21.06.2019 in Argumentative
Time Value of Money

Time value of money is a concept in finance that states that money gains value with time. In other words, money that anyone has today is more valuable than money he/she would receive in future. When money is invested, it earns interests at a given rate. The concept is applicable in many fields dealing with money. For example, in trade, when payments delay, there is an introduction of payment for time value. The concept is directly linked to a phrase, ‘a bird in hand is worth two in the bush”. The idea of time value of money is based on the earning potential of money. In summary, the time value principle asserts that money grows by earning interest. Therefore, any amount of it is not equivalent to the specific amount in future. 

Time value of money lies on three major concepts: future value, present value, and compounding value. Future value of money is the value that an asset matches at a given date. It is a financial aspect that measures the future value of a given sum of money that is available at the present. It is based on gaining interest rate and specific time duration. The gaining interest rate has a general meaning of the returning rate. In other words, future value is the value of money which is available at the present, when multiplied by accumulation function. This concept assumes any value that may affect the present value within specific time. 

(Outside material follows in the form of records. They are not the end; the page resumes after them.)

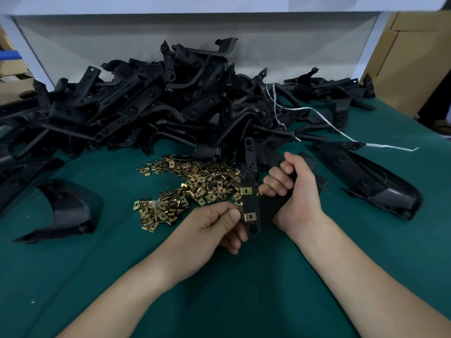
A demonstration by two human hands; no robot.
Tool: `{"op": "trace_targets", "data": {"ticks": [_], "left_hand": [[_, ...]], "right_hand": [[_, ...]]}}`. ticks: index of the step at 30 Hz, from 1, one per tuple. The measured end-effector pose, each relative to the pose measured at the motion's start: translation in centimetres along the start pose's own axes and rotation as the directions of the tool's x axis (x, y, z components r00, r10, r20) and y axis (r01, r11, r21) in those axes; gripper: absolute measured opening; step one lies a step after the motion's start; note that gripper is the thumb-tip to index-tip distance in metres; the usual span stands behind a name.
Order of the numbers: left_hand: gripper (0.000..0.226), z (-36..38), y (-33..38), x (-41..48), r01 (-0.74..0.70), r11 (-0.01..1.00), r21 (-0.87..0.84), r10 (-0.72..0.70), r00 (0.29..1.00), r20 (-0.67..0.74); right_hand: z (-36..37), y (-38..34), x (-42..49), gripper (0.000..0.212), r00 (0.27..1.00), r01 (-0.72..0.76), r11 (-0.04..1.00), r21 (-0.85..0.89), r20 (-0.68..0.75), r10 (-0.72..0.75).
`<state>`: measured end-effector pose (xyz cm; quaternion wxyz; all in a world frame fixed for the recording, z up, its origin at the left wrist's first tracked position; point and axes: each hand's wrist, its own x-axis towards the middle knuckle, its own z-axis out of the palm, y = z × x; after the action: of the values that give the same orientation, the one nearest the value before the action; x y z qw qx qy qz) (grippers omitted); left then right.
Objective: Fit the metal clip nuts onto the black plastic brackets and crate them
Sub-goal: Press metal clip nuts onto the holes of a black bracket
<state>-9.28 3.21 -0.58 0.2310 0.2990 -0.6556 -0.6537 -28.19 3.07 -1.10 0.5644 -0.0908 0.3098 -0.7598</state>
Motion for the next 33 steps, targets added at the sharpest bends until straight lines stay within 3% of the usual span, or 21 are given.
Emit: {"op": "trace_targets", "data": {"ticks": [5,14,27,29,33], "left_hand": [[0.023,0.1,0.3,-0.2,0.008,1.000,0.016,-0.008,1.000,0.011],[0.028,1.0,0.2,0.1,0.048,0.988,0.147,-0.030,0.992,-0.124],[0.022,0.9,0.4,0.4,-0.001,0.980,0.198,0.012,0.998,-0.055],[0.032,0.6,0.2,0.4,0.003,0.993,0.117,0.006,0.997,-0.074],[0.045,0.2,-0.4,0.6,0.045,0.977,-0.210,-0.070,0.991,-0.113]], "right_hand": [[-0.1,0.1,0.1,0.040,1.000,0.000,1.000,0.002,-0.001,0.000],[0.3,0.4,0.1,0.042,0.998,0.059,0.997,-0.044,-0.018,-0.060],[0.4,0.3,0.0,0.041,0.997,0.063,0.995,-0.083,-0.041,-0.067],[0.3,0.1,0.0,0.039,0.997,0.045,0.998,-0.048,-0.062,-0.048],[0.2,0.0,0.1,0.038,0.997,0.022,0.999,0.028,-0.075,-0.020]]}}
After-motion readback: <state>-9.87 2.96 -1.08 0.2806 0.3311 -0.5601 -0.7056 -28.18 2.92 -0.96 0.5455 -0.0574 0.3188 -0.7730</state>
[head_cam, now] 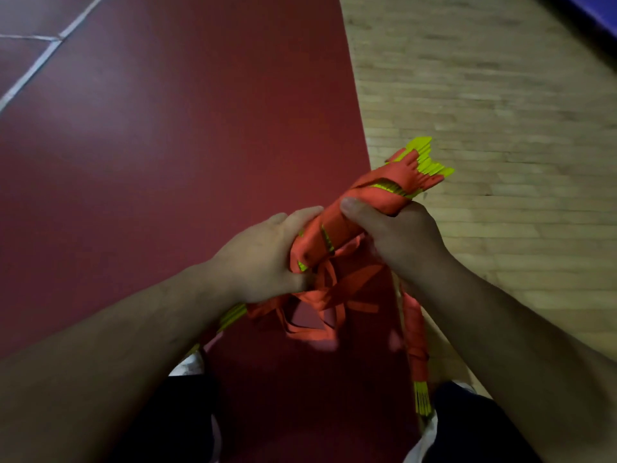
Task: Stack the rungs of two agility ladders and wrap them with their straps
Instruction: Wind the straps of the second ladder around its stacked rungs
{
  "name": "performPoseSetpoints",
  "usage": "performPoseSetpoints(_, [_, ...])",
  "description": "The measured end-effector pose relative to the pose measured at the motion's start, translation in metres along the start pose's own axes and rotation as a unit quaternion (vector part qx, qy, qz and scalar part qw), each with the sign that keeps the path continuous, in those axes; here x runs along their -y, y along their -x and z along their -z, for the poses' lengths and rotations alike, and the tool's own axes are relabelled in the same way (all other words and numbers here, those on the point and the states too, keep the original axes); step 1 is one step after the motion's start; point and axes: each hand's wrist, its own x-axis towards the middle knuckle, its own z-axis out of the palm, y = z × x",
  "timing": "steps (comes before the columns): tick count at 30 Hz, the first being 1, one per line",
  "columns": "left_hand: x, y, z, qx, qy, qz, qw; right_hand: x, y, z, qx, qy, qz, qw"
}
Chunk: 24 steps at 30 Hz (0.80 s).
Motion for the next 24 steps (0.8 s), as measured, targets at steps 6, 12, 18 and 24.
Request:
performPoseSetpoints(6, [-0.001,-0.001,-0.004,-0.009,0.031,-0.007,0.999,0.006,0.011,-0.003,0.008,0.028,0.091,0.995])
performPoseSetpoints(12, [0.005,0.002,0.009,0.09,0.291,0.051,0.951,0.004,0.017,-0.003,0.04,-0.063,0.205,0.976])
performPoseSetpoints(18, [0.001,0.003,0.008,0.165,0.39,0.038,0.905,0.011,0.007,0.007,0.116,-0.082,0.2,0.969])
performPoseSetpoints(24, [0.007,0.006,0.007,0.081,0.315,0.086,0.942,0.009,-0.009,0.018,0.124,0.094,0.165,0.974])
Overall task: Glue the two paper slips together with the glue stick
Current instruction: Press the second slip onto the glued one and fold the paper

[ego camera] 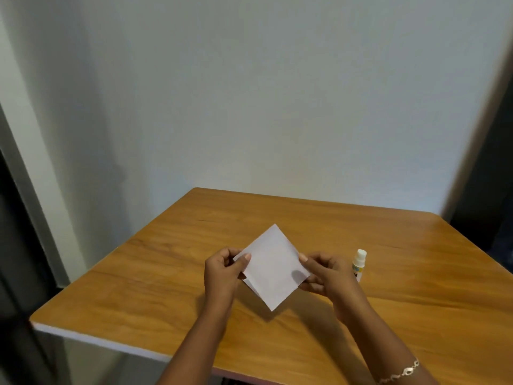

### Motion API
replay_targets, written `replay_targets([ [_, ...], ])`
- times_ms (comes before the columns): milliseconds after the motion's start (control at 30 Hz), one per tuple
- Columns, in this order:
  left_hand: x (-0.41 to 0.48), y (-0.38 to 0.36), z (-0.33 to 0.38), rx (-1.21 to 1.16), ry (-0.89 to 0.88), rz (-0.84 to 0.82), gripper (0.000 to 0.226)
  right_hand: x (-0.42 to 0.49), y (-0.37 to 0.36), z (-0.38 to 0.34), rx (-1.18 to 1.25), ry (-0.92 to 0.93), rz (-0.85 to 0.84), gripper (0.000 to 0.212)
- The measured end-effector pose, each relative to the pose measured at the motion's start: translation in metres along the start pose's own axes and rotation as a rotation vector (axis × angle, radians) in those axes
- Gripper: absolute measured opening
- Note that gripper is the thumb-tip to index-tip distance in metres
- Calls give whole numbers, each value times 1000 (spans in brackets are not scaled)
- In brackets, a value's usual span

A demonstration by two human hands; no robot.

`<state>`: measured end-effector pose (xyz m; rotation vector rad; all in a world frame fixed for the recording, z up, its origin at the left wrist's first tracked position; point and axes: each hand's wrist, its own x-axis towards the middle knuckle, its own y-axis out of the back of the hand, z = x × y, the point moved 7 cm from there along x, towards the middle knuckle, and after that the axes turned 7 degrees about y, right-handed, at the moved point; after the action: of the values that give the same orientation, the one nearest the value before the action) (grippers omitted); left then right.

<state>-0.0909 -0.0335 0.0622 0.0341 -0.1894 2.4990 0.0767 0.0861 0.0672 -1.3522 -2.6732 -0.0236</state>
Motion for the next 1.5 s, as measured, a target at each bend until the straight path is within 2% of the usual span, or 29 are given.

On the general view of money time value, any amount that a person has today will have an additional value after a year or so (Hicken, 2014). For example, when $100 is invested in a bank or any other investment institution and subjected to an interest rate as per the institution, it will grow. Similarly, a pair of trousers was saleable at $50 in 2002. Today, the same trousers is marketable at $90. The price changes due to inflation in the economy. Money at the present always has two options: either money is put to immediate use, or it is invested. Financial compensation of investing money is adding value to the invested amount unless it is supposed to be used at the present.

Evaluation of the real value of present amount after some time depends on the rate at which it compounds. Tentatively, the most used interest rate is risk-free. Therefore, it is advantageous to the investor. It provides the least rate guaranteed as stated by a bank’s saving account. For example, a measure of change in purchasing power is calculated by use of actual interest rate. Capitalization is interested in evaluating the actual value of the present amount after a given time. The aspect is also applicable in calculating the present value, given interest rate, time, and the future value. It is termed as discounting. The formula is reversed. It is based on argument of choosing between receiving given amount of money today and receiving the same amount in future. The time chosen is really important. For example, if a hundred pounds is offered today, its value remains constant at the present. However, if received after a year, it will be $105 when interest rate is assumed to be 5% per annum. Therefore, the concept also helps in making wise financial decisions. 


The value of a given amount of money after duration varies from bank to bank. The reason is that banks offer different interest rates. While one bank uses simple interest rates in evaluating the future of a given amount of money, other uses compound interest rates. Therefore, there are different financial formulas of determining the future value of money. For example, the formula used while determining the future value (FV) using simple interest rate is:

FV= PV * (1+ rt),

Where PV is the principle or the present value, t is time (in years), and r represents interest rate per annum. 

Most banks do not apply the use of simple interest rate because it is procedural. If an amount is invested in bank which offers this type of rate, the interest obtained after the first year will not be subjected to value addition as in the case of compound value. 

The formula used in getting the future value by use of compound interest is:

FV = PV * (1+r) t

Just like in the case of simple interest, PV is the principle or the present value, t stands for time (in years), and r represents interest rate per annum.


An individual deposited $1000 in a bank that offers a compound interest at a rate of 5% per month. The money stayed in bank for one year. Here, PV = $ 1000, FV =? , r = 5% (12), and time t = 1 year.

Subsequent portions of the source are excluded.